3. Kesempatan ini juga dapat memotivasi anak-anak lain yang mengalami seperti kami ini untuk mempunyai pola pikir yang tidak terpaku pada keadaan masa lalu, tidak menyalahkan orangtua, keadaan, dan pemerintah. Semua sudah terjadi dan berlalu. Bagaimana justru anak-anak ini harus menunjukkan bahwa kita adalah dari anak/ keluarga baik-baik. Tidak kecewa, dendam, dan pemaaf yang harus dinyatakan dalam sikap yang konkrit, mandiri, tegar, dan mempunyai kemampuan membangun diri kita untuk dapat berguna didalam keluarga, masyarat dan bangsa ini.
Pengalaman yang baik juga saya pikir bisa membuat generasi muda bangsa ini apa yang dialami oleh bapak bisa menjadi suatu proses pembelajaran sejarah bangsa, terutama generasi muda dalam berpolitik.
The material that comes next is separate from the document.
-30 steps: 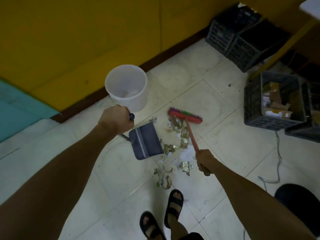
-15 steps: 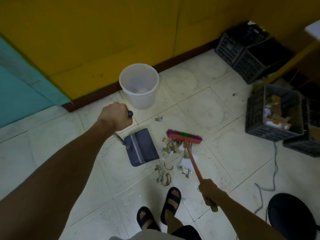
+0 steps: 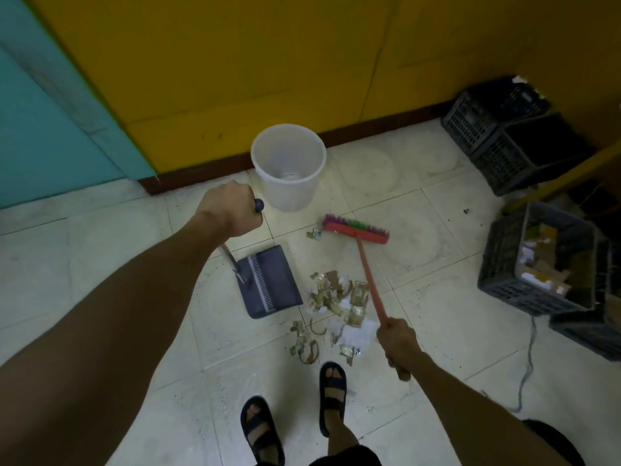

Secara pribadi saya menilai apa yang tidak mengenakkan dalam perjalanan sejarah hidup kami sebagai manusia yang menderita karena opini masyarakat pada waktu itu akibat keadaan penguasa waktu itu baik untuk kami. Mengerti arti nilai-nilai hidup yang benar, membuat kami juga bergantung sepenuhnya kepada Tuhan ( belas kasihan Allah, bukan manusia ), tidak dendam, bahkan bagaimana bisa menunjukkan sikap hidup yang baik dan benar, dan akhirnya walau waktu begitu lama, semua ada akhirnya juga, yang kita lihat apa yang dikatakan orang itu kelihatannya baik, maju, hebat, tetapi tidak selalu yang demikian begitu itu juga benar. Kita juga harus menghargai semua yang dipercayakan Tuhan memimpin bangsa ini, tetapi jangan mengorbankan kebaikan, kebenaran, kepada rakyat yang tidak bersalah, harus menanggung yang tidak seharusnya ditanggungnya. Supaya bangsa ini juga keluar dari masalah dan dosa pemimpin yang hanya memikirkan kekuasaan, kekayaan, dan jabatan bagi kepentingan diri sendiri, kelompok, ataupun golongan. Dengan demikian kemerdekaan yang dicapai dan diusahakan oleh setiap mereka yang dahulunya sudah berkorban hendaknya tidak menjadi sia-sia bagi kepentingan rakyat Indonesia.